Light TECH

This is a concept of a one-way drive that can be modified to enable more than one shaft to drive only one sheave, or gear as the case maybe.

This the Motherboard of the Variable Frequency, Variable Voltage Inverter of the Prototype HEV. It uses TTL components that are readily available even in developing markets. With the concept having been demonstrated by this prototype, the next design would be using micro-controllers and micro-computers.

The control program for the prototype resides in a small laptop computer, running on MSDOS, to limit the amount of resources on-board the HEV.

The design of the prototype's control system follows a Decentralized philosophy. The participating modules are able to operate independently, and are able to protect themselves from damage.

The system's brain, which is the laptop PC receives data from all the modules. It analyses them and sends Control SETPOINTS back to the modules.

For example, the charger will operate independently of the PC, while it is plugged into the electric power grid. It will protect itself and the individual batteries as a decentralized stand-alone unit. 

Similarly, the VFI performs its functions by itself. The PC provides it with SETPOINTS for frequency, voltage, and current. The charger will send a signal to the VFI to shut down when notices that the charge on ANY cell of the battery bank is now low. It does this by pulling down the voltage set-point. This protects this cell from an irreparable deep discharge.

The charging system follows this control graph. The reference of the design is based on the "DOE HANDBOOK - PRIMER ON LEAD-ACID STORAGE BATTERIES" found in the link below.
http://energy.gov/sites/prod/files/2013/06/f2/hdbk1084.pdf 

This is the charger system of the prototype HEV. The range of the input voltage is 80 to 120 volts AC. 

This is the voltage and current feedback system. This makes sure that the output voltage and output current are in accordance with the design.

This is the control board to interface the computer control software with the rest of the system. It sends control commands to the engine, the inverter, and the charger. It also receives feedback signals that are relevant to the operation of the system.

All signals going of the computer to the system pass through an optical isolation system. This prevents transients from entering and damaging the computer. Likewise, signals coming from the system are also opto-isolated from the computer.

Charger 01

Charger 02

The system generates voltage transients all the time. These transients will damage the PC, if it gets there by chance. The design incorporates opto-isolators to provide the required electrical isolation, while providing path for the flow of data.

The control system monitors many points in the Prototype

• Human Safety. 
• The working source voltage 84 volts DC is selected for safety reasons. 
• The WYE configuration of the primary of the transformer is also selected so that a lower voltage is generated.
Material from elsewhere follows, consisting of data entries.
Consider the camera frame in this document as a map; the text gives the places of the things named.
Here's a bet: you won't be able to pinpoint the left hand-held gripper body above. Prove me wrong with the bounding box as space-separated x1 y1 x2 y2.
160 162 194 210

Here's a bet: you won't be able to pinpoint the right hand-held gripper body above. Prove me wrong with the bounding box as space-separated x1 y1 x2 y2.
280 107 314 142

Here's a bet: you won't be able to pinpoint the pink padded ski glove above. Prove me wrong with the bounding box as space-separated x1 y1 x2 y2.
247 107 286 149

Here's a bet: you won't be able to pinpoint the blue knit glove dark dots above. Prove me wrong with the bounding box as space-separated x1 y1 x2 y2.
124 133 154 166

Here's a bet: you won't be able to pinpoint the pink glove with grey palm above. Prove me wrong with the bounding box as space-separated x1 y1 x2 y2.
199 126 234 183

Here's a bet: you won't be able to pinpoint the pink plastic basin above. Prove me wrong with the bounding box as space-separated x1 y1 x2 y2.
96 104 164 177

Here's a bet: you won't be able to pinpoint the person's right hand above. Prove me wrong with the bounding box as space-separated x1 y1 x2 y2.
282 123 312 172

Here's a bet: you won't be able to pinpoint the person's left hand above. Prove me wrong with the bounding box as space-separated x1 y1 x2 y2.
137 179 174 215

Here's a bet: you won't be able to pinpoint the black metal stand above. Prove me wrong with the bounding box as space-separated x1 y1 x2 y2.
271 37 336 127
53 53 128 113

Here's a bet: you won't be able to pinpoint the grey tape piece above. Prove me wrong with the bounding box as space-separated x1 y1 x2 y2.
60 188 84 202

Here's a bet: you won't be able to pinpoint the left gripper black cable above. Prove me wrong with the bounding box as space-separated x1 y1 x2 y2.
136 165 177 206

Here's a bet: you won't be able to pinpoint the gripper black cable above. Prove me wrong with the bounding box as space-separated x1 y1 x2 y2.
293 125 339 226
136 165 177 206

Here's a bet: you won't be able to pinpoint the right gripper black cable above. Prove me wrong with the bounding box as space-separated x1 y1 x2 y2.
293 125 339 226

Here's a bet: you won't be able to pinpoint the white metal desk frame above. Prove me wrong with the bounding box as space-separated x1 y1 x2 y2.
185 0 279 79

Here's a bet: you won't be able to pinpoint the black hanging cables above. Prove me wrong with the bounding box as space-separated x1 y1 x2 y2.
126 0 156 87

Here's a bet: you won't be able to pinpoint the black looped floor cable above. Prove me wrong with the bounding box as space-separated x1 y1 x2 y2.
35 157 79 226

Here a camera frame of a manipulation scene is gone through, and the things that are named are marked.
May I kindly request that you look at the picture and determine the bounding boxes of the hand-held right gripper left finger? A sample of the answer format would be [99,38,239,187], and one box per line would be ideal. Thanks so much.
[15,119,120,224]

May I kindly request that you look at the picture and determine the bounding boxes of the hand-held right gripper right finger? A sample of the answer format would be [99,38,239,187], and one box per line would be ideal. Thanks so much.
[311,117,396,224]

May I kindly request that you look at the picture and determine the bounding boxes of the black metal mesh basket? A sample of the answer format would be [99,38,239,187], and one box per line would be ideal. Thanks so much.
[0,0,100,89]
The transformer will be removed and the DC voltage will be raised when the system is released for commercialization.
• Over-Current, and Over-Voltage.
• Currents and voltages are monitored.
• Controls are in place to assure that all operating parameters are within their safe operating limits.
• Battery Condition.
• Since the battery bank is composed of "series-connected" cells, each cell is monitored for over-charging, for deep discharge, and for high charging or discharging currents.
• Cell voltages are monitored with the cell charge.
• A cell voltage during discharging (for this sulfuric acid battery bank) of 1.8 volts triggers a warning signal, and 1.75 volts triggers a shutdown.
• The charging circuit does two things, simultaneously, for the shut down
• It sends a signal to the controller, which sends a signal to the inverter to shut down.
• It immediately removes the the voltage set point on the inverter forcing it to shut down in the absence of a signal in a "fail-safe" design.